Like any so-called ‘golden age,’ things aren’t perfect. There are unforced errors in balancing from time to time, like the mess the Tekken 8 community has been dealing with lately, with incredibly powerful moves being changed from ‘whiff this and prepare to die’ to ‘abuse this powerful move, because it’s safe anyway.’ But since we’re not playing on an arcade cabinet (most of us aren’t, anyway), community feedback is heard, and updates often fix the most egregious imbalances (not always… some games get relegated to the ‘kusoge’ or ‘party game’ category if they lose enough competitive cache with the community).
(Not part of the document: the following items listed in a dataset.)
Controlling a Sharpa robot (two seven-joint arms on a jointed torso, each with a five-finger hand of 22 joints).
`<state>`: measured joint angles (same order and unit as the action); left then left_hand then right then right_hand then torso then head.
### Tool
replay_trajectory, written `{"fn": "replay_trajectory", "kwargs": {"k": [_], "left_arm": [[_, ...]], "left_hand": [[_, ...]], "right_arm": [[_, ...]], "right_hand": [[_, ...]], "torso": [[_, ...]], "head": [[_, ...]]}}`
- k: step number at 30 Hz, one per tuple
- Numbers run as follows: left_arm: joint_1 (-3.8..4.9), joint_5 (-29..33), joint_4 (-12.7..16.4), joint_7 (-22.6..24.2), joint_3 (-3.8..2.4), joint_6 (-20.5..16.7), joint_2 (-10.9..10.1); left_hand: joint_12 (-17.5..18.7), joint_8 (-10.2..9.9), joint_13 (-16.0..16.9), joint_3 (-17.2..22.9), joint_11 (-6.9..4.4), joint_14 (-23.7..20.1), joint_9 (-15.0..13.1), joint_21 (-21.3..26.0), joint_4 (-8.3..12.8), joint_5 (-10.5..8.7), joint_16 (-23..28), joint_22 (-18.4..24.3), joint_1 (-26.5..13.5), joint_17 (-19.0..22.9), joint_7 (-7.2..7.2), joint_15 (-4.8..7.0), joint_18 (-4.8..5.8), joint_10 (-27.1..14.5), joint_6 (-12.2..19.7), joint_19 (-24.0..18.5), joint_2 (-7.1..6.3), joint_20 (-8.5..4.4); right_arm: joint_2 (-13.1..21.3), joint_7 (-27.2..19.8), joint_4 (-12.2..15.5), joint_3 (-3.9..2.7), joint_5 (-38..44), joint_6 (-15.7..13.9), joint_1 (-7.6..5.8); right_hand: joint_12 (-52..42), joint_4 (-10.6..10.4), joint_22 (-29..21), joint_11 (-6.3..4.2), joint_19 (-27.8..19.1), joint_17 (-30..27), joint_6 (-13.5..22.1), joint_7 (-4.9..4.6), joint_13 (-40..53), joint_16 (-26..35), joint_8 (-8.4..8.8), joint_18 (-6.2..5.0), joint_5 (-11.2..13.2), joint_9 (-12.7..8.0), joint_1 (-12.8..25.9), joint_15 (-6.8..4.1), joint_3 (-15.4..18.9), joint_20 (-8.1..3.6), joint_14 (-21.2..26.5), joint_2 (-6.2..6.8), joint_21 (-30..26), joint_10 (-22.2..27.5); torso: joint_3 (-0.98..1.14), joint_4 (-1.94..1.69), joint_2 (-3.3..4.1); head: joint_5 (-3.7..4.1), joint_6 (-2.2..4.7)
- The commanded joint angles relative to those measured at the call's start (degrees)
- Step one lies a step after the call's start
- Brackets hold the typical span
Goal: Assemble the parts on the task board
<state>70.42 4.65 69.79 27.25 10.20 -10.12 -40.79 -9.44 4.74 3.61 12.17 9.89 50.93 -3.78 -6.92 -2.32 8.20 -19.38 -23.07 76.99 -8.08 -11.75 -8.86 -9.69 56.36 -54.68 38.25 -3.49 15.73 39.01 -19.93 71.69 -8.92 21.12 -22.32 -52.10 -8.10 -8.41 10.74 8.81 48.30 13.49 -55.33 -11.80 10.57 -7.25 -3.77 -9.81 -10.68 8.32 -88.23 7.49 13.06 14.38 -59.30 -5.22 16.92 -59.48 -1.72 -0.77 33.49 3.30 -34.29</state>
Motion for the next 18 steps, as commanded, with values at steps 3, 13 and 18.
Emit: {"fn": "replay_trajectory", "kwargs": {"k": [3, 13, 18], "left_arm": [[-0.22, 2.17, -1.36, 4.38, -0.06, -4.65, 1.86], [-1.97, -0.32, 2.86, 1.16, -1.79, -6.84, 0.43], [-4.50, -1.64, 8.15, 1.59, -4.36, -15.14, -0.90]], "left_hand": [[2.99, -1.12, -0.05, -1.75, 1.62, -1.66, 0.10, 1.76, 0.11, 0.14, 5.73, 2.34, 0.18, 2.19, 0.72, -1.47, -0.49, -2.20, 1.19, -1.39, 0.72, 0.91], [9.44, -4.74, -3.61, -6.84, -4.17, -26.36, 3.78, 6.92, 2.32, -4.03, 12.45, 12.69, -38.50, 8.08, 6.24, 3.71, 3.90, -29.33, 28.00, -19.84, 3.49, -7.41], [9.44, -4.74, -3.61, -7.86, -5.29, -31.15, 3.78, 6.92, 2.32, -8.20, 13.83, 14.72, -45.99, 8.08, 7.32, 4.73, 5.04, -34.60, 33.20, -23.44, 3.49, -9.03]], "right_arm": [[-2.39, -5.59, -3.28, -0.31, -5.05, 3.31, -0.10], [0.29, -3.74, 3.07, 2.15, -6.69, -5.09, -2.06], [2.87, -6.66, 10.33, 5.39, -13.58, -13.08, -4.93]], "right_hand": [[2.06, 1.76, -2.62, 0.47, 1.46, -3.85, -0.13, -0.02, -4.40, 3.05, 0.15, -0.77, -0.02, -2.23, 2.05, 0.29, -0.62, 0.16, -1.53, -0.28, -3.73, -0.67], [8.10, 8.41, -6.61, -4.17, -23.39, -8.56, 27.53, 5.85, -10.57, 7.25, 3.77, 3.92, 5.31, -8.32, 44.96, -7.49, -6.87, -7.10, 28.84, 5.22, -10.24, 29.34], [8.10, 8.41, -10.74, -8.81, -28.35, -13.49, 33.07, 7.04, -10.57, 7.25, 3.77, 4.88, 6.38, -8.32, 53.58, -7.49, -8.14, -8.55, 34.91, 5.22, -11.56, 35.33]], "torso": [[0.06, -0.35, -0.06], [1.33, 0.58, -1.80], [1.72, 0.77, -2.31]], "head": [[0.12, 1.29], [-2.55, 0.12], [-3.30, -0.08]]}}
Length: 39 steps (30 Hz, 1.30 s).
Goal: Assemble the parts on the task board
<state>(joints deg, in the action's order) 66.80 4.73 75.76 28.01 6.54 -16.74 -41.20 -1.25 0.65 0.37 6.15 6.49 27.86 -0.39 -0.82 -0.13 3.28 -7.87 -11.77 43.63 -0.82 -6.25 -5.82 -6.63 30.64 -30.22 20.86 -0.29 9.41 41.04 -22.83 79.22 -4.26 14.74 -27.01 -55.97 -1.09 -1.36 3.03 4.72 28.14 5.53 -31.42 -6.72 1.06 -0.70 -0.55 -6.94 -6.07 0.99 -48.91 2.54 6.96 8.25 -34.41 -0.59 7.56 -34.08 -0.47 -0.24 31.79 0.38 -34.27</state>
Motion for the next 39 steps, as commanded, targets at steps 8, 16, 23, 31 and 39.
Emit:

Some modernized fighting game collections choose inferior versions to use as the porting base, losing access to characters, game modes, and more. Weird sex pests and abusers have been outed within the fighting game community. But the community comes together, closes ranks, protects each other, and ousts the offenders. Fan-made mods restore cut content or even completely rework games like Marvel vs Capcom Infinite to create Infinite & Beyond, and the gaming community goes the extra mile to keep preservation efforts alive. The fighting game community, just like any good fighting game protagonist, doesn’t rest on its laurels… How can it? The grind of self-improvement is all there is.
What’s Next?

I could go on, but it’s after 11:30p, my daughter woke me up early, I spent two hours cooking, more than that editing Into The Skybox, and I could use a break. The point is that the future is bright for us parkway pugilists. I’m excited about the future of Guilty Gear: Strive (it even has the Dual Rulers anime coming out), 2XKO is still on the way, and I’m sure Capcom will announce Fighting Collection 3 before too long, but for now I’m happy to play Power Stone with my friend in New York, Dragon Ball FighterZ with people back home in California, Guilty Gear: Strive with my British Potemkin pal (who’s an absolute legend, by the way), and GranBlue Fantasy Versus Rising with an Australian, all from the comfort of my home office in Houston. You should join me for a game sometime.
Man… what a world.
Editor’s note: And just yesterday, Sony announced Marvel Tōkon: Fighting Souls, a 4v4 Marvel tag-team fighting game by Arc System Works! 2026 cannot get here fast enough.